Do CEO changes signal broader industry changes?
IRVINE, CA and SAN JOSE, CA-Recent press releases from Newport Corporation and Bookham announced the retirement of Newport’s chairman and CEO Robert G.
IRVINE, CA and SAN JOSE, CA-Recent press releases from Newport Corporation and Bookham announced the retirement of Newport’s chairman and CEO Robert G. Deuster and the appointment of Alain Couder as president and CEO of Bookham to succeed former Bookham president and CEO Peter Bordui. While the CEO changes occurred in two different photonics product areas; namely, integrated photonics solutions (including lasers, lab equipment, optics, and instrumentation) from Newport and optical components, modules, and subsystems for communications systems from Bookham, the appointment of new CEOs with very strong operations backgrounds to both companies may signal a shift away from product-line expansions and towards internal cost-cutting and revenue-growth measures.
In anticipation of Deuster’s retirement, Newport named Robert J. Phillippy to be its new CEO and to serve on the company’s Board of Directors. Phillippy is an 11-year veteran of Newport and served as its president and COO since July 2004. During this time, he helped drive the integration of the Spectra-Physics acquisition and the execution of Newport’s integrated photonics solutions strategy. Prior to that time, Phillippy served as VP and general manager of the U.S. operations of Newport’s Industrial and Scientific Technologies Division.

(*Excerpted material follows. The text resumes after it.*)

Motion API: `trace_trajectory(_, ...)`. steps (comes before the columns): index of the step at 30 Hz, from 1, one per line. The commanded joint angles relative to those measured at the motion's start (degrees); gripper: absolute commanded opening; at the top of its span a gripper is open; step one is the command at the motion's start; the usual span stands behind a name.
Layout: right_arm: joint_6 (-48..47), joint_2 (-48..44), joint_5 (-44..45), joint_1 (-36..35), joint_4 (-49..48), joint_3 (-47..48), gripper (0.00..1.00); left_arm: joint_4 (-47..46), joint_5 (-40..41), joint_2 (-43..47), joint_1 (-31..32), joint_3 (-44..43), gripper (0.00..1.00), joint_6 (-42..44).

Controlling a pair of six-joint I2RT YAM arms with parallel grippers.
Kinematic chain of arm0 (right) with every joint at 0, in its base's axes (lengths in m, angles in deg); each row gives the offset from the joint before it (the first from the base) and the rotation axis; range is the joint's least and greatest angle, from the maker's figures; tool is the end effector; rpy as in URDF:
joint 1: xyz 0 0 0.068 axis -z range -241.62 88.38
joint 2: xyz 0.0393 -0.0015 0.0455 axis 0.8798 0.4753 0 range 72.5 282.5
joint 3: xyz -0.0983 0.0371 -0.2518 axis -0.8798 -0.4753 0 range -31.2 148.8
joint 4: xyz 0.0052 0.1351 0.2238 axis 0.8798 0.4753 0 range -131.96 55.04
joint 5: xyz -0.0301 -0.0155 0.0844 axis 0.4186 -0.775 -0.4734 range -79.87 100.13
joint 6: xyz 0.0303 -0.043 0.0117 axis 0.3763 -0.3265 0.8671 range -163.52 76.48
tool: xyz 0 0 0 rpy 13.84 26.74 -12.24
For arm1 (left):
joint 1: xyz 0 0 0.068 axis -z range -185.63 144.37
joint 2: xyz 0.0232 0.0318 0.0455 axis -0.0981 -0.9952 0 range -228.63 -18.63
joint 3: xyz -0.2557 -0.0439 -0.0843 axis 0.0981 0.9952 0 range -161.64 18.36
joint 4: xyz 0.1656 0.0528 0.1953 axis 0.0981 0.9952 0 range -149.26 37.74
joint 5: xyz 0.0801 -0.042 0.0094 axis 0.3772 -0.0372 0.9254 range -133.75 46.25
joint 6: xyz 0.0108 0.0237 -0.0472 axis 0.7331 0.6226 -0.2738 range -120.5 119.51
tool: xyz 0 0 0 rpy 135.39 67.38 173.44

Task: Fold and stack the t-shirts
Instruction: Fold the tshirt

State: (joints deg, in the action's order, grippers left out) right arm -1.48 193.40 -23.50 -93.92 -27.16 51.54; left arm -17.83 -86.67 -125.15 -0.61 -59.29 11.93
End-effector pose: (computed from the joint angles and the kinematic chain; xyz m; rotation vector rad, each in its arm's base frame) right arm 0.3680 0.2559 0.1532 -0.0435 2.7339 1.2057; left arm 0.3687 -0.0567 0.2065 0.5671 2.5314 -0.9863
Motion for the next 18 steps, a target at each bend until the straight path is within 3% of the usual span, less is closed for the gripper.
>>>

For its second quarter ended June 30, 2007, Newport sales totaled $110.9 million, a decrease of approximately 1% compared with the $112.4 million recorded in the second quarter of 2006. Newport reported income from continuing operations in Q2 2007 of $8.0 million compared with $9.2 million in Q2 2006. Deuster commented, “Although our total sales were less than we expected, we are pleased with the strength in sales to our research customers in the second quarter of 2007 after the slow start we had in the first quarter of this year. Sales to this market increased approximately 10% sequentially in the second quarter of 2007, as the customer funding delays that we experienced earlier in the year appear to have abated. In addition, we are encouraged by the record level of orders from the life and health sciences market. Unfortunately, the ongoing slowness in the semiconductor equipment market continued to hinder our overall sales growth in the second quarter. For the first half of 2007, our sales to customers in the microelectronics market were down 8% and orders were down 23% compared with the prior year period.”
At Bookham, Peter Bordui will continue to serve as Chairman of the Company’s Board of Directors. New Bookham president and CEO Alain Couder formerly served as president and CEO of Confluent Software and IP Dynamics, but also held COO positions at both Agilent Technologies and Groupe Bull.
For its fourth quarter and fiscal year ended June 30, 2007, Bookham reported revenue of $45.1 million, compared with $45.0 million in the third quarter of fiscal 2007 and $55.0 million in the fourth quarter of fiscal 2006. “In the fourth quarter, we made progress in lowering our overall cost structure, and as a result we have shown improvement in both our gross margin and Adjusted EBITDA. On the revenue side, we saw growth in several legacy products, particularly fixed wavelength 10 Gb/s transmitters and receivers,” said Bordui. “We announced that Alain Couder will join Bookham as president and CEO, effective August 13. We believe that with his extensive international executive experience and strong operations background, Alain will be able to lead the Company in achieving sustained profitability, revenue growth, and improved shareholder value,” said Bordui. “We are optimistic for the second half of the calendar year. We continue to execute on our cost reduction plans, which should further improve our overhead structure. Through sales of both new and legacy products, we’re currently expecting increased revenue from our three largest customers along with continued penetration into several other tier-one accounts.”